3. Development push despite rising construction costs. Increased investor interest in develop-to-core strategies, in a bid to generate greater returns than those provided by highly priced existing assets, could boost development lending opportunities. However, the debt market remains cautious and relatively selective in this space and developers still rely on sponsors providing substantial equity. Meanwhile, survey respondents see the cost of construction as a major concern for 2020. As rising labour and material costs add to the risks associated with development, there is little sign of a new oversupply emerging.

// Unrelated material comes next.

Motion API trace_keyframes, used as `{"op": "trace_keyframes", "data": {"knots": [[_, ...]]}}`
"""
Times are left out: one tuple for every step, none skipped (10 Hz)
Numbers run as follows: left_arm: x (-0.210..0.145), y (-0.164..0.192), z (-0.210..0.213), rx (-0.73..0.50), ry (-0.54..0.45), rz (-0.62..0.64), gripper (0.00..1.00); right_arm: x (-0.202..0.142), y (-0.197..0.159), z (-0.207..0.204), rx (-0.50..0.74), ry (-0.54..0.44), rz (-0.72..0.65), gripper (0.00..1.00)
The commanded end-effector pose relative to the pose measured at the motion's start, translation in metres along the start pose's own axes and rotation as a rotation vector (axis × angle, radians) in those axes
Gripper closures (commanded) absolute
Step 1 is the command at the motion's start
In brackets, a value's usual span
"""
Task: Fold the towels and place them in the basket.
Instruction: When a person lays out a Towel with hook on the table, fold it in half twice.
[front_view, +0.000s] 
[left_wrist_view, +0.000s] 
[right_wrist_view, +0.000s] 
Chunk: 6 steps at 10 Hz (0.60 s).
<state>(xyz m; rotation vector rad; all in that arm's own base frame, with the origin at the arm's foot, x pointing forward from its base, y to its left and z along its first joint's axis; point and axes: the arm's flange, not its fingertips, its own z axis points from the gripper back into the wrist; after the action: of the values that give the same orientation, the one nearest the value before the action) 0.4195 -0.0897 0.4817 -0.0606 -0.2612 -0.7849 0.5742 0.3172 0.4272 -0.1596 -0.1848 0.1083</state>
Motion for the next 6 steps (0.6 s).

4. Residential regulatory risk. Property lenders are keen to finance investors’ growing interest in residential. The sector is seen to be supported by long-term demographic trends, which makes it less sensitive to market cycles than some traditional types of commercial real estate, such as offices. With the supply/demand imbalance in housing acknowledged as a long-term issue, the industry has responded by deploying increasing amounts of capital into rental housing. However, several governments across Europe – mainly at a city rather than a national level – are also responding to the affordability issue with proposals to set rent controls, which has had a negative impact on sentiment among investors and lenders.

5. Digital transformation gaining momentum. A greater use of technology in real estate is one of the trends noted among market participants. The survey reveals two main ways of harnessing technology: a third of respondents are buying products from third-party suppliers, while a quarter are investing or partnering with start-up proptech firms. In the lending space, banks – and particularly the large German lenders, such as Aareal and Berlin Hyp – have gained access to technological innovation by investing in start-ups. Some banks have launched their own initiatives, like Berlin Hyp’s crowd-based real estate inspection service. Yet despite the progress, the use of technology in the world of real estate finance remains in its infancy.